Hey- just because they are nightmarishly evil principles doesn't mean that they are not principles.

Do we have any good info about David Addington's background and political views? Wikipedia points to various 1980s jobs, including at CIA and for Reagan on Iran-Contra. But what are his substantive political commitments, and do we know what he was up to politically between 1993 and 2001, when wiki says rather blandly that he was working for law firms and setting up a pro-Cheney PAC?

"His lawyer, they said, has recently restated Cheney's argument that when courts and Congress "purport to" limit the commander in chief's warmaking authority, he has the constitutional prerogative to disregard them"

And for displaying blatant disregard for the constitution, Congress has the authority to impeach them. So.. what are they waiting for? Stop them now before they engineer another war-of-choice.

And, the principle is autocracy. What's so complicated about that?

I guess - I think - I can understand why Cheney and his minions would espouse this kind of Star Chamber stuff.

What I really can't understand is why there are still so many onlookers who are willing to back him up. Do they care so little for the constitution? For centuries-old rights? I'm not being facetious, or putting rhetorical questions - what can they possibly be thinking?

And most of them, presumably, accept that these unchecked powers will one day be a Democratic President's to wield. What can they possibly be thinking?

There are only 2 checks on the power of the president: not voting for the funds necessary for his acts and impeachment. Everything else is courtesy and tradition. Bush and Cheney don't believe in courtesy or tradition.

the principle is autocracy.

Or Führerprinzip, in the original German . . .

Otto, find Jane Mayer's article on Addington in the New Yorker.

musters the view that the vice president's strong stand in favor of illegally torturing people is "principled"

To adapt Stendhal: courtiers, whose souls are empty, are impressed by "principles" as such.

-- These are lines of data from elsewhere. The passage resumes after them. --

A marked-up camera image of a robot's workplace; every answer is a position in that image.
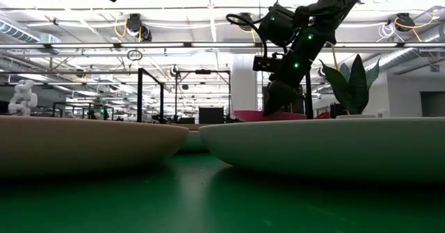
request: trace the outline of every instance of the beige bowl
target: beige bowl
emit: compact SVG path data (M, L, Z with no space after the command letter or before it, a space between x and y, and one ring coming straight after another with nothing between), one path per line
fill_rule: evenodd
M161 124L0 116L0 177L74 174L157 163L188 129Z

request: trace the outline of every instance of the wall
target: wall
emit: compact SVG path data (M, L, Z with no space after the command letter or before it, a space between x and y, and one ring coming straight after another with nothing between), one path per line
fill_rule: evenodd
M329 106L332 103L339 103L334 95L321 95L321 99L314 99L314 114L316 109ZM389 94L387 73L381 72L369 90L369 102L363 111L364 115L382 114L383 117L389 117Z
M369 102L363 114L374 115L375 117L378 117L380 114L384 118L390 116L388 78L386 72L381 72L371 86L371 89L369 89Z
M442 77L389 77L391 117L421 117L421 91L445 91Z
M312 107L314 108L314 115L316 114L317 109L324 108L332 103L338 103L334 95L321 95L321 99L313 99Z

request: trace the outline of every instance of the black metal frame
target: black metal frame
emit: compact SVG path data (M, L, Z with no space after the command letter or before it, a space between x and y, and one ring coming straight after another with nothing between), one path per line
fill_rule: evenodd
M159 104L159 122L162 124L164 123L164 83L159 81L156 77L154 77L152 74L150 74L147 70L144 68L138 69L138 107L137 107L137 121L136 122L142 122L142 96L143 96L143 76L146 74L147 76L151 77L157 84L159 84L160 89L160 104Z
M306 73L306 100L305 111L307 119L314 119L314 107L312 106L312 85L311 85L311 72Z
M74 110L74 108L77 107L77 106L75 106L73 104L85 104L85 103L83 103L83 102L54 102L53 103L53 116L52 117L53 118L56 117L56 105L71 106L73 108L73 110ZM93 107L91 107L91 103L88 104L88 119L90 119L89 112L90 112L91 108L93 108L93 109L94 108L111 109L111 120L114 120L114 108L113 107L108 107L107 105L97 105L97 104L96 105L93 104ZM85 118L85 109L86 109L86 107L82 107L82 119ZM60 110L60 118L62 118L62 116L63 116L63 113L62 113L62 110Z
M186 73L186 75L181 79L184 80L190 73L195 74L211 74L211 73L227 73L229 75L229 81L227 85L229 86L229 107L228 107L228 116L230 117L230 101L232 100L232 78L231 78L231 71L230 70L177 70L175 72L175 120L178 117L178 75L179 73Z

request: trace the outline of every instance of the white bowl
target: white bowl
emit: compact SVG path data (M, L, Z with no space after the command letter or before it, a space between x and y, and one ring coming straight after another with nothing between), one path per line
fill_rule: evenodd
M0 177L72 174L157 163L185 141L183 127L0 116Z
M200 128L220 160L337 179L445 181L445 118L245 122Z

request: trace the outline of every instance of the white column
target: white column
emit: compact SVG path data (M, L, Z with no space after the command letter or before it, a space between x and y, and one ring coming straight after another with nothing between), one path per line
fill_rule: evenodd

"The Fuehrer is always right" is a principle. Just not an admirable one.

The "at least they have principles" bit is just a variant of the "at least they're sincere" bit that Allan Bloom, in The Closing of the American Mind, mocked as typical liberal thinking.

And most of them, presumably, accept that these unchecked powers will one day be a Democratic President's to wield. What can they possibly be thinking?

I assure you that Republicans will suddenly re-discover their reverence for a strict interpretation of the Constitution, the moment a Democrat is elected to the White House.

If you don't think these assholes can't turn on a rhetorical dime, then you haven't been paying attention the last 15 years.

jeffrey, you're not following the narrative arc here correctly: there is nothing in dick cheney's theory of the executive branch that should lead you to assume that cutting off funding will change anything.

You can't spend what you don't got.

The paragraph you quote gave me a chill. I knew about their view of mere congress, but I didn't know that they rejected the authority of the Supreme Court too. They are absolutists. George III never claimed the authority claimed by George XVIII.

On a much lighter note, the photograph is the first image I have seen of Addington. It confirms the best established hypothesis in the social sciences -- never trust a conservative with facial hair.

I also noticed something else. Addington is thin but has rather prominent cheeks (or jowls). I think the beard is meant to hide them. I do want to be rude, but I don't quite dare mention any other person about whom I have that theory in this comment.

jeffrey, there's loads of money washing around the government, all of it very easy to divert by an executive that wants to (think about all the iraq spending before there was any authorization).

a normal government you could cut off funding for something and it would stop: bush-cheney is not a normal government.

"You can't spend what you don't got.

Posted by Jeffrey Davis | June 25, 2007 11:18 AM "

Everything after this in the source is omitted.